Desde el año 2012 España se incorporó a una nueva tradición importada del Nápoles del siglo XVII, donde un cliente pagaba su taza de café y abonaba una consumición adicional para un anónimo que llegara después de él y lo necesitar. Aquí llegó de la mano del local El Comercial, que tras 128 años de existencia cerró sus puertas hace un año.

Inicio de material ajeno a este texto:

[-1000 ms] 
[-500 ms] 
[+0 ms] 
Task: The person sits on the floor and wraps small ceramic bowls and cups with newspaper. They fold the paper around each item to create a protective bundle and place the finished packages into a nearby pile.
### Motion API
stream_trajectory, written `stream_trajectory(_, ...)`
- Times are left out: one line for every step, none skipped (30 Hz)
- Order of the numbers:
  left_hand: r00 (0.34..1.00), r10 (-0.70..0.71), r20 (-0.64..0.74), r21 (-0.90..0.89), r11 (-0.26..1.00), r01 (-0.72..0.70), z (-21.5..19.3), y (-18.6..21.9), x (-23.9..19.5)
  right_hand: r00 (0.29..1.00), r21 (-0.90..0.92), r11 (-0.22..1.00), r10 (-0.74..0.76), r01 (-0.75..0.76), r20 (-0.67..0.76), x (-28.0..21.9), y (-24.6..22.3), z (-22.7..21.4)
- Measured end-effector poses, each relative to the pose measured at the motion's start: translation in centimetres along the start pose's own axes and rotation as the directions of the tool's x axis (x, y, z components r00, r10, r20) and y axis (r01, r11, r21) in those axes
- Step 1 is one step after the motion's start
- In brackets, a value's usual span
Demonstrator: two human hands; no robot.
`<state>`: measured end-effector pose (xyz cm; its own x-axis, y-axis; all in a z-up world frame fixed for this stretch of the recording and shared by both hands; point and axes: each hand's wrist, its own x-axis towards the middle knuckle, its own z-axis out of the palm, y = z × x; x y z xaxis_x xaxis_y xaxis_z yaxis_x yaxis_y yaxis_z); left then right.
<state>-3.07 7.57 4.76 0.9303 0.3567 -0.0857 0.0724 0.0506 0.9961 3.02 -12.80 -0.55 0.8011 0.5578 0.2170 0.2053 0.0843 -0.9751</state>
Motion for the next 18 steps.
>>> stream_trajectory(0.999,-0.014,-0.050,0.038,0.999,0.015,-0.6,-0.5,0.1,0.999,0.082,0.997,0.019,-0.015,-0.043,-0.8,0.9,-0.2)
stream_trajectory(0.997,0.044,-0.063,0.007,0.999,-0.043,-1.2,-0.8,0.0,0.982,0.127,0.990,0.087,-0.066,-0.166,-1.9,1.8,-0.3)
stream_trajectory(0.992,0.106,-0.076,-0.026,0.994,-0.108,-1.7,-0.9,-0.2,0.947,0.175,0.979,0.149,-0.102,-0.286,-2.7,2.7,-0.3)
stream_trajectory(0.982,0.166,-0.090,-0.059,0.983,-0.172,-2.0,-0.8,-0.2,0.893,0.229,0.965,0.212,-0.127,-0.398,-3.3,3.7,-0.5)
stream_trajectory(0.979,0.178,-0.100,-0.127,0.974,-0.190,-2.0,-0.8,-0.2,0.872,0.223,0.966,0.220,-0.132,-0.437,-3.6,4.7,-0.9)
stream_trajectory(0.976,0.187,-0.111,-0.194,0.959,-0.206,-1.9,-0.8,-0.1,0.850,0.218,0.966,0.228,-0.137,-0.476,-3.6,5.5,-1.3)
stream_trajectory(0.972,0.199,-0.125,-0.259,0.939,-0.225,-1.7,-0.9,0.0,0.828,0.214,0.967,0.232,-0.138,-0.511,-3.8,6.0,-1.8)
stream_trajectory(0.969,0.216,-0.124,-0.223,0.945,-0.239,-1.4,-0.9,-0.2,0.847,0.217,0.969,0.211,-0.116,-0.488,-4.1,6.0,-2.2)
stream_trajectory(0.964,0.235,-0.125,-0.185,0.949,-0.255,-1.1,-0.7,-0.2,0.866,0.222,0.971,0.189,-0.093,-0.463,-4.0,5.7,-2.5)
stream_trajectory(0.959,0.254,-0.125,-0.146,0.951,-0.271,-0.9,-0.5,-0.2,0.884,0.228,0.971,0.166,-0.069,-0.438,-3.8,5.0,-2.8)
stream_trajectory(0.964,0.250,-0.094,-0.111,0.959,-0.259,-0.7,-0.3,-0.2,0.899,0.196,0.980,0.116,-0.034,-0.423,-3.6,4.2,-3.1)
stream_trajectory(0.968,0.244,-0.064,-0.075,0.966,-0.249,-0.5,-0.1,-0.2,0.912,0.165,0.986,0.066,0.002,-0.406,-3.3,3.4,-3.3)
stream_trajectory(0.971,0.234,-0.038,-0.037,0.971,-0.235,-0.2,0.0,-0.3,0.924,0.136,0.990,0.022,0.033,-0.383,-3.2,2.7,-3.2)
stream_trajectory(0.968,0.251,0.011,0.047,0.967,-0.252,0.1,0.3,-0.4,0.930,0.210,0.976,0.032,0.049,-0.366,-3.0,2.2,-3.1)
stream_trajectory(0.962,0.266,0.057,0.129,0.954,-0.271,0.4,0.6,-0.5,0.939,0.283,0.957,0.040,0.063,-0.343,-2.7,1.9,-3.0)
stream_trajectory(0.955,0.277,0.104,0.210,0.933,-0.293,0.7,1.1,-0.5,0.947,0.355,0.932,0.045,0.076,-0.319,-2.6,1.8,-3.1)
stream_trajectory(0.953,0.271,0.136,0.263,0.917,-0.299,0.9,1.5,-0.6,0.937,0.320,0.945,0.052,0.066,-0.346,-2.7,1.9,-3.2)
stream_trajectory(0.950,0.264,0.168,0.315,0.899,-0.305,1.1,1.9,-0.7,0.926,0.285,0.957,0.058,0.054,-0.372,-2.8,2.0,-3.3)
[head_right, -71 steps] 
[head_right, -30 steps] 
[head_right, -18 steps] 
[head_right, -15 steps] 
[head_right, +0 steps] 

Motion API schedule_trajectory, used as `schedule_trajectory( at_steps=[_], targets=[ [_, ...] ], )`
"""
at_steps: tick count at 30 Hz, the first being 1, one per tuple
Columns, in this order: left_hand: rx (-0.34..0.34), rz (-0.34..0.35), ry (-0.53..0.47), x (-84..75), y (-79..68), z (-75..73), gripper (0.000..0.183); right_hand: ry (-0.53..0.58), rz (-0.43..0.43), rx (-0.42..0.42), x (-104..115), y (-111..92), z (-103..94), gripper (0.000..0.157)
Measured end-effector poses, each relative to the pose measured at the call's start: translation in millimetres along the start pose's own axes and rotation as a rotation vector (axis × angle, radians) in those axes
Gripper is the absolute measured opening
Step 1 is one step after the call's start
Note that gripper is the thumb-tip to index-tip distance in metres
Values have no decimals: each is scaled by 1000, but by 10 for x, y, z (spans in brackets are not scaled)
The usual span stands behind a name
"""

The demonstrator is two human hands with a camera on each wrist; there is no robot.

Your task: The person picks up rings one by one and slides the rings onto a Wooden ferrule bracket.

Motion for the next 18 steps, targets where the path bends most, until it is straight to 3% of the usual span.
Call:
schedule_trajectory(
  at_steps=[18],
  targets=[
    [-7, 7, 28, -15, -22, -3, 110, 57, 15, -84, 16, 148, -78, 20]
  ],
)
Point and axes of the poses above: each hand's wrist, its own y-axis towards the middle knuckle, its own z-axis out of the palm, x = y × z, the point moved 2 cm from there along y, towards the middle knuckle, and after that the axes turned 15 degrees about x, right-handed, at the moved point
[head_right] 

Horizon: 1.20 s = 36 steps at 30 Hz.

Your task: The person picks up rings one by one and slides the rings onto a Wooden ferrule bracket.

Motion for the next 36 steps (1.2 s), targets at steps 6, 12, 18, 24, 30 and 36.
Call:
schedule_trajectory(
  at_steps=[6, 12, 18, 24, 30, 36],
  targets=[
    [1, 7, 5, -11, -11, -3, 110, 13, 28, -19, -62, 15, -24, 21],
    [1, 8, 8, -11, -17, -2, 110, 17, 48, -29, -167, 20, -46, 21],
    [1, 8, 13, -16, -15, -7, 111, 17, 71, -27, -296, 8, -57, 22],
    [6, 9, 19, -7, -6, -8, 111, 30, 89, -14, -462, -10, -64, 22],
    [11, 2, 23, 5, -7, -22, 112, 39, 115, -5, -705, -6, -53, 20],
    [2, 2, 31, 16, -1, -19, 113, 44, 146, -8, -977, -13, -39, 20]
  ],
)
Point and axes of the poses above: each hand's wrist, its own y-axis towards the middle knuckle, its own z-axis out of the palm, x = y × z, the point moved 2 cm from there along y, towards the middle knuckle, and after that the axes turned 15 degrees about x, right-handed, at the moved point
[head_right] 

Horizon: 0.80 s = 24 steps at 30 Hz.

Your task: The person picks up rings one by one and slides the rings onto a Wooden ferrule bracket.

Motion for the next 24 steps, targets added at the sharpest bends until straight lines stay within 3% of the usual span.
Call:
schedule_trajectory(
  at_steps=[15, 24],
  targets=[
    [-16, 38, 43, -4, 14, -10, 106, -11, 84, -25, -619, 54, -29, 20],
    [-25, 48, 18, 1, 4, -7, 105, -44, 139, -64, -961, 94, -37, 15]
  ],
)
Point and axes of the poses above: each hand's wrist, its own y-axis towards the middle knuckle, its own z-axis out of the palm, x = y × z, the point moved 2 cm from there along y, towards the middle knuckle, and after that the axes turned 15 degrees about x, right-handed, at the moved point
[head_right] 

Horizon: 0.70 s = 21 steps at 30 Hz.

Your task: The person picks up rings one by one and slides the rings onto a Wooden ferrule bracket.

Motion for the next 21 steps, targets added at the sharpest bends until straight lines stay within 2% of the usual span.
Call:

En el número 7 de la Glorieta de Bilbao se encontraba el mítico bar que decidió empezar este proyecto solidario en la capital. Hace cuatro años anunciaron en su página de Facebook la propuesta de una nueva iniciativa que en poco tiempo se convirtió en tendencia y noticia en toda España. A partir de la publicación, colocaron encima de su barra dos pizarras donde apuntaban los productos que otros clientes habían dejado “pendientes” para totales desconocidos, no solo cafés, sino también comida, como bocadillos. ¿Y la respuesta del público? No hace falta nada más que ver las cifras, ya que en los dos primeros años repartieron casi 8.000 cafés solidarios.

boceto

La llegada de esta tradición no fue mera casualidad, ya que desde 2008 algunas cafeterías napolitanas decidieron recuperar esta costumbre gracias al impulso de la ONG Rete de Caffè Sospeso, que marcó el 10 de diciembre como el día del café pendiente. Esta “novedad” se movilizó de forma viral por las redes sociales y llegó a manos de Gonzalo Sapiña. Él es el responsable de que hoy en día la gente siga acordándose y siga participando en este gesto solidario. Se encargó de crear las páginas de Facebook y Twitter, además de la página web. En ella se puede acceder a un mapa donde geolocalizan e informan sobre los locales que son partícipes, además de las opiniones de los clientes que pagan ese café de más.

mapa

Una de las consecuencias directas de la globalización ha sido la apertura a otras culturas y tradiciones, lo cual, unido a las redes sociales y su capacidad de informar, han hecho posible la llegada de grandes propuestas como la del “café pendiente”. Porque hay que recordar que no solo los grandes gestos pueden ayudar a cambiar el mundo, sino que los pequeños pueden alegrar la vida a alguien que de verdad lo necesita. ¿Te animas?